FDA approves U.S. PARTNER II trial for Edwards' next-gen valve
The FDA has conditionally approved the first of two planned U.S. cohorts of the randomized, controlled PARTNER II trial, which will evaluate the next-generation Sapien XT transcatheter aortic valve from Edwards Lifesciences.

The lower profile Sapien XT valve can be delivered through an 18F sheath requiring a 6-mm iliac vessel. The first-generation Sapien valve required a 22F or 24F sheath and a minimum diameter of 7 mm and 8 mm for the 23 mm and 26 mm valves, respectively.

Along with the NovaFlex transfemoral delivery system, the lower profile valve broadens the number of eligible patients, according to the company.
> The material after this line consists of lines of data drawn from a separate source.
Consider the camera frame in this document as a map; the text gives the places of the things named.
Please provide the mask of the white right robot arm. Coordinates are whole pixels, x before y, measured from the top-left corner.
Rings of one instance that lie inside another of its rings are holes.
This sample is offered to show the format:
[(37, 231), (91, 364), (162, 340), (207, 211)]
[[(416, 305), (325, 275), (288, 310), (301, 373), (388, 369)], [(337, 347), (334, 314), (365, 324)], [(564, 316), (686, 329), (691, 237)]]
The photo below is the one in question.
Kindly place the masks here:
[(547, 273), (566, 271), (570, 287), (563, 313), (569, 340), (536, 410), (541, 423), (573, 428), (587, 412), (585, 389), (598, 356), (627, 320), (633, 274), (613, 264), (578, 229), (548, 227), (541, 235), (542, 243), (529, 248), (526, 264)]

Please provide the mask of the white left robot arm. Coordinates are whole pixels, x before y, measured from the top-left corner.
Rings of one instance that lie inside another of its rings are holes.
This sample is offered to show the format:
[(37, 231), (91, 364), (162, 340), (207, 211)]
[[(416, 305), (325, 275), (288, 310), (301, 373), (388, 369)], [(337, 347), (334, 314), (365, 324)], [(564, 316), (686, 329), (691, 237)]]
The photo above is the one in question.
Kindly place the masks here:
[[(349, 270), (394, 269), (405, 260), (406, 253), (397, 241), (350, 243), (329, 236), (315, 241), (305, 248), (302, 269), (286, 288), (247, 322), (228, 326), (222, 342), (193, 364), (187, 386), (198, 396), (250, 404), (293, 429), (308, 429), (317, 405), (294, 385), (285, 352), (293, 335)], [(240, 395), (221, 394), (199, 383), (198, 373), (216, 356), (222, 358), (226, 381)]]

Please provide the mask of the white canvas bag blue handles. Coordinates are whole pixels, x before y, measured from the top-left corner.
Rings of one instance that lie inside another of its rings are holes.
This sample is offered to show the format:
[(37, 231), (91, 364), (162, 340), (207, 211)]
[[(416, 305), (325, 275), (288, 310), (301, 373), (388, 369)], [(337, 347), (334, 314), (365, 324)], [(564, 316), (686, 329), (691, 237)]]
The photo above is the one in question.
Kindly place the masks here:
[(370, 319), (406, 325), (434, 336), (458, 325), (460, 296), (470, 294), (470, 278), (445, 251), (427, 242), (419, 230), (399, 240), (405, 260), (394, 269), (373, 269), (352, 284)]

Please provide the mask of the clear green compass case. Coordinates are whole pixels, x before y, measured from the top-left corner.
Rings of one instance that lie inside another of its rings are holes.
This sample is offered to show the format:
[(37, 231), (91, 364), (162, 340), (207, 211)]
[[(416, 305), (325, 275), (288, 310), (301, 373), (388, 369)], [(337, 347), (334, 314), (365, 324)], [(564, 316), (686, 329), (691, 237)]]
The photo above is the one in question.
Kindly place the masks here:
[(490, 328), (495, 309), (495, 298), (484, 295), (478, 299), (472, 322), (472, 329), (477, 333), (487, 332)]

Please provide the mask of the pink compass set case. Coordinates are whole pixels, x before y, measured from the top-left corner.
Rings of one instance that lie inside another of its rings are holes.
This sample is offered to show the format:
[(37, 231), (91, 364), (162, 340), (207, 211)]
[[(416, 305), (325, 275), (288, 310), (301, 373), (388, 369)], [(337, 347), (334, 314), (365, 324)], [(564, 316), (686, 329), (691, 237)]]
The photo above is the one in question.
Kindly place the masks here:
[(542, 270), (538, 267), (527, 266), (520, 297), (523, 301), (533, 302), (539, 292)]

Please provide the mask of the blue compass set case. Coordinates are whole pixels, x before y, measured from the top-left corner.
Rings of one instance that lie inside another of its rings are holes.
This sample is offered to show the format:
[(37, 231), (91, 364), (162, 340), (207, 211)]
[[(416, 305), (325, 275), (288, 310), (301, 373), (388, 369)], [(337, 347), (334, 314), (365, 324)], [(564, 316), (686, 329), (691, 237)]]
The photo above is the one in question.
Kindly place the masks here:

The first cohort of PARTNER II will study up to 450 patients with severe, symptomatic aortic stenosis using two-to-one randomization: two Sapien XT delivered tranfemorally versus one standard therapy. The primary endpoint of the trial is a composite of death, major stroke and repeat hospitalization, with secondary endpoints that include valve performance and quality-of-life indicators.

Edwards anticipates a second patient cohort for the trial to compare traditional open-heart surgery with the Sapien XT valve delivered either transfemorally or transapically.

While the Sapien XT is not yet comercially available in the U.S., it received a CE mark for sale in Europe in March.